WHAT IS BEING ASKED: What you return must match the entries word for word, minus the pictures.

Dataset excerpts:

========

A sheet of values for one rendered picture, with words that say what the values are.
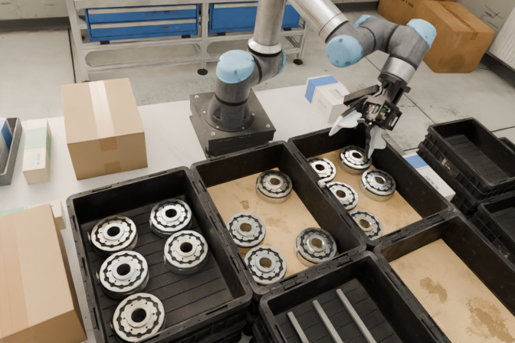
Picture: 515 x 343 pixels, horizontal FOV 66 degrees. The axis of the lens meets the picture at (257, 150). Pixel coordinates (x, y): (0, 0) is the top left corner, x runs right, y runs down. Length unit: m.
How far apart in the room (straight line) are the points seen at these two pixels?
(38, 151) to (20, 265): 0.48
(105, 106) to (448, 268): 1.11
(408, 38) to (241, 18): 2.06
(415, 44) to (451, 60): 2.84
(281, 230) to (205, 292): 0.26
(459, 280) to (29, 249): 1.03
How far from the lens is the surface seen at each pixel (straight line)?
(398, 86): 1.00
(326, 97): 1.62
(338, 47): 0.96
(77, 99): 1.41
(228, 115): 1.34
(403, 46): 1.04
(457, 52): 3.85
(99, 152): 1.29
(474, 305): 1.15
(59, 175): 1.40
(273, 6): 1.27
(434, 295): 1.11
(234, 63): 1.27
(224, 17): 2.94
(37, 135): 1.46
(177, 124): 1.52
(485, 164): 2.17
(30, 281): 1.00
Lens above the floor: 1.68
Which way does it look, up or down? 43 degrees down
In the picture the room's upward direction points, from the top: 10 degrees clockwise
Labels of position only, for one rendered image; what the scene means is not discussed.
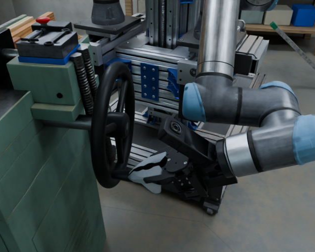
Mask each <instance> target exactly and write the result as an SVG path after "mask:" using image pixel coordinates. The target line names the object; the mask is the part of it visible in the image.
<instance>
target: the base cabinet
mask: <svg viewBox="0 0 315 252"><path fill-rule="evenodd" d="M106 238H107V237H106V232H105V226H104V220H103V214H102V208H101V203H100V197H99V191H98V185H97V180H96V176H95V173H94V170H93V165H92V157H91V145H90V139H89V133H88V130H83V129H72V128H69V129H68V130H67V131H66V133H65V134H64V136H63V137H62V139H61V140H60V142H59V143H58V145H57V146H56V148H55V149H54V150H53V152H52V153H51V155H50V156H49V158H48V159H47V161H46V162H45V164H44V165H43V167H42V168H41V170H40V171H39V173H38V174H37V176H36V177H35V179H34V180H33V181H32V183H31V184H30V186H29V187H28V189H27V190H26V192H25V193H24V195H23V196H22V198H21V199H20V201H19V202H18V204H17V205H16V207H15V208H14V210H13V211H12V213H11V214H10V215H9V217H8V218H7V220H0V252H102V250H103V247H104V244H105V241H106Z"/></svg>
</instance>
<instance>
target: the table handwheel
mask: <svg viewBox="0 0 315 252"><path fill-rule="evenodd" d="M118 76H120V78H121V88H120V93H119V98H118V102H117V107H116V111H115V112H112V111H109V112H108V109H109V103H110V98H111V94H112V90H113V87H114V84H115V81H116V79H117V77H118ZM123 111H124V112H123ZM42 123H43V125H44V126H45V127H56V128H67V129H78V130H89V131H90V150H91V161H92V167H93V171H94V175H95V177H96V179H97V181H98V183H99V184H100V185H101V186H102V187H104V188H106V189H111V188H113V187H115V186H116V185H117V184H118V183H119V182H120V181H121V180H119V179H115V178H112V177H111V175H112V174H111V175H110V174H109V171H108V166H107V160H106V136H107V137H109V138H114V139H115V145H116V152H117V162H116V165H115V167H114V171H117V170H126V167H127V164H128V161H129V157H130V152H131V147H132V141H133V134H134V124H135V91H134V83H133V78H132V74H131V72H130V70H129V68H128V66H127V65H126V64H125V63H123V62H121V61H115V62H113V63H111V64H110V65H109V66H108V67H107V68H106V70H105V71H104V73H103V75H102V77H101V79H100V82H99V85H98V88H97V92H96V96H95V100H94V105H93V111H92V115H87V114H79V115H78V117H77V118H76V120H75V121H74V122H67V121H56V120H44V119H42Z"/></svg>
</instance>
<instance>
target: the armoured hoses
mask: <svg viewBox="0 0 315 252"><path fill-rule="evenodd" d="M70 61H72V62H73V63H74V67H75V72H76V75H77V80H78V85H79V88H80V89H79V90H80V93H81V97H82V102H83V106H84V109H85V113H86V115H92V114H93V107H94V102H95V97H96V93H97V89H98V85H97V82H96V78H95V73H94V70H93V65H92V61H91V57H90V53H89V49H88V46H84V45H82V46H80V47H78V48H77V52H75V53H72V54H71V55H70ZM105 153H106V163H107V168H108V172H109V173H110V172H111V169H112V164H113V162H114V161H115V160H116V146H115V145H112V142H111V139H110V137H107V136H105Z"/></svg>
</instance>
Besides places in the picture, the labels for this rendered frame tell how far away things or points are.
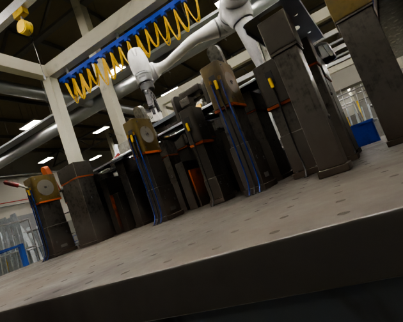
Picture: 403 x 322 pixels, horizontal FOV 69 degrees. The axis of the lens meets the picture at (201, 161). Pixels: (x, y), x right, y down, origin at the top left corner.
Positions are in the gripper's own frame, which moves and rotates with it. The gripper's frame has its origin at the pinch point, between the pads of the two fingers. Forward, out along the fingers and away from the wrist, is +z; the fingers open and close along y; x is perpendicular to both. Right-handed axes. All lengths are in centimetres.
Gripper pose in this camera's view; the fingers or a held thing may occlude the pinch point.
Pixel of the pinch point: (158, 117)
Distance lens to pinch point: 162.0
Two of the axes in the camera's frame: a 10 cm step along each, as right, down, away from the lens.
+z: 3.4, 9.3, -1.0
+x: 9.3, -3.5, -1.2
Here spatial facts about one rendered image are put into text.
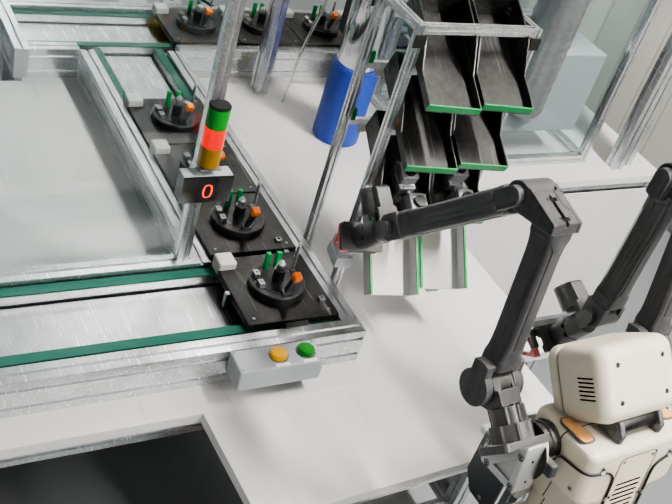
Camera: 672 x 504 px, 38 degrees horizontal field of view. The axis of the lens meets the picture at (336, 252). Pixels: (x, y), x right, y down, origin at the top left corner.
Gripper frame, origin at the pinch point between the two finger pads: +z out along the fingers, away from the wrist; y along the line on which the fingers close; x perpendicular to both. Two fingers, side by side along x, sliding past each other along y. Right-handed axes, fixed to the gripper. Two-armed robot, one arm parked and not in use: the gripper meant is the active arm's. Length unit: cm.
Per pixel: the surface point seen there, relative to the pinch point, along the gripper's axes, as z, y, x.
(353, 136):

========

EXERCISE OUTPUT:
A sheet of values for one rendered picture, with words that say what the values are.
Picture: 515 x 343 pixels, horizontal FOV 66 degrees. The axis of the lens meets the picture at (257, 150). Pixel coordinates (x, y): (0, 0) is the top left corner, x runs right, y runs down. Length unit: m.
How far apart in the room (straight line) are the points seen at these two pixels?
(38, 151) to (20, 265): 0.48
(105, 106) to (448, 268): 1.11
(408, 38) to (241, 18): 2.06
(415, 44) to (451, 60): 2.84
(281, 230) to (205, 292): 0.26
(459, 280) to (29, 249): 1.03
How far from the lens is the surface seen at each pixel (straight line)?
(398, 86): 1.00
(326, 97): 1.62
(338, 47): 0.96
(77, 99): 1.41
(228, 115): 1.34
(403, 46): 1.04
(457, 52): 3.85
(99, 152): 1.29
(474, 305): 1.15
(59, 175): 1.40
(273, 6): 1.27
(434, 295): 1.11
(234, 63): 1.27
(224, 17): 2.94
(37, 135): 1.46
(177, 124): 1.52
(485, 164): 2.17
(30, 281): 1.00
Lens above the floor: 1.68
Which way does it look, up or down? 43 degrees down
In the picture the room's upward direction points, from the top: 10 degrees clockwise
Labels of position only, for one rendered image; what the scene means is not discussed.
Mask each <instance> target exactly and write the result as an SVG path after "mask:" using image pixel coordinates. The target line names the object; the mask is the part of it visible in the image.
<instance>
target: the base cabinet
mask: <svg viewBox="0 0 315 252"><path fill-rule="evenodd" d="M106 238H107V237H106V232H105V226H104V220H103V214H102V208H101V203H100V197H99V191H98V185H97V180H96V176H95V173H94V170H93V165H92V157H91V145H90V139H89V133H88V130H83V129H72V128H69V129H68V130H67V131H66V133H65V134H64V136H63V137H62V139H61V140H60V142H59V143H58V145H57V146H56V148H55V149H54V150H53V152H52V153H51V155H50V156H49V158H48V159H47V161H46V162H45V164H44V165H43V167H42V168H41V170H40V171H39V173H38V174H37V176H36V177H35V179H34V180H33V181H32V183H31V184H30V186H29V187H28V189H27V190H26V192H25V193H24V195H23V196H22V198H21V199H20V201H19V202H18V204H17V205H16V207H15V208H14V210H13V211H12V213H11V214H10V215H9V217H8V218H7V220H0V252H102V250H103V247H104V244H105V241H106Z"/></svg>
</instance>
<instance>
target: the table handwheel
mask: <svg viewBox="0 0 315 252"><path fill-rule="evenodd" d="M118 76H120V78H121V88H120V93H119V98H118V102H117V107H116V111H115V112H112V111H109V112H108V109H109V103H110V98H111V94H112V90H113V87H114V84H115V81H116V79H117V77H118ZM123 111H124V112H123ZM42 123H43V125H44V126H45V127H56V128H67V129H78V130H89V131H90V150H91V161H92V167H93V171H94V175H95V177H96V179H97V181H98V183H99V184H100V185H101V186H102V187H104V188H106V189H111V188H113V187H115V186H116V185H117V184H118V183H119V182H120V181H121V180H119V179H115V178H112V177H111V175H112V174H111V175H110V174H109V171H108V166H107V160H106V136H107V137H109V138H114V139H115V145H116V152H117V162H116V165H115V167H114V171H117V170H126V167H127V164H128V161H129V157H130V152H131V147H132V141H133V134H134V124H135V91H134V83H133V78H132V74H131V72H130V70H129V68H128V66H127V65H126V64H125V63H123V62H121V61H115V62H113V63H111V64H110V65H109V66H108V67H107V68H106V70H105V71H104V73H103V75H102V77H101V79H100V82H99V85H98V88H97V92H96V96H95V100H94V105H93V111H92V115H87V114H79V115H78V117H77V118H76V120H75V121H74V122H67V121H56V120H44V119H42Z"/></svg>
</instance>
<instance>
target: the armoured hoses
mask: <svg viewBox="0 0 315 252"><path fill-rule="evenodd" d="M70 61H72V62H73V63H74V67H75V72H76V75H77V80H78V85H79V88H80V89H79V90H80V93H81V97H82V102H83V106H84V109H85V113H86V115H92V114H93V107H94V102H95V97H96V93H97V89H98V85H97V82H96V78H95V73H94V70H93V65H92V61H91V57H90V53H89V49H88V46H84V45H82V46H80V47H78V48H77V52H75V53H72V54H71V55H70ZM105 153H106V163H107V168H108V172H109V173H110V172H111V169H112V164H113V162H114V161H115V160H116V146H115V145H112V142H111V139H110V137H107V136H105Z"/></svg>
</instance>
Besides places in the picture, the labels for this rendered frame tell how far away things or points are.
Picture: 403 x 322 pixels, horizontal FOV 69 degrees. The axis of the lens meets the picture at (201, 161). Pixels: (x, y), x right, y down, origin at the top left corner.
Positions are in the gripper's own frame, which moves and rotates with it. The gripper's frame has its origin at the pinch point, between the pads of the two fingers. Forward, out along the fingers and away from the wrist, is +z; the fingers open and close along y; x is perpendicular to both. Right-handed axes. All lengths are in centimetres.
Gripper pose in this camera's view; the fingers or a held thing may occlude the pinch point.
Pixel of the pinch point: (158, 117)
Distance lens to pinch point: 162.0
Two of the axes in the camera's frame: a 10 cm step along each, as right, down, away from the lens.
+z: 3.4, 9.3, -1.0
+x: 9.3, -3.5, -1.2
Here spatial facts about one rendered image are put into text.
Camera: 672 x 504 px, 38 degrees horizontal field of view. The axis of the lens meets the picture at (336, 252). Pixels: (x, y), x right, y down, origin at the top left corner.
Gripper frame, origin at the pinch point between the two finger pads: +z out along the fingers, away from the wrist; y along the line on which the fingers close; x perpendicular to both. Two fingers, side by side along x, sliding past each other along y. Right-handed axes, fixed to the gripper. Two-armed robot, one arm parked and not in use: the gripper meant is the active arm's. Length unit: cm.
Per pixel: the surface point seen there, relative to the pinch point, along the gripper's axes, as z, y, x.
(353, 136):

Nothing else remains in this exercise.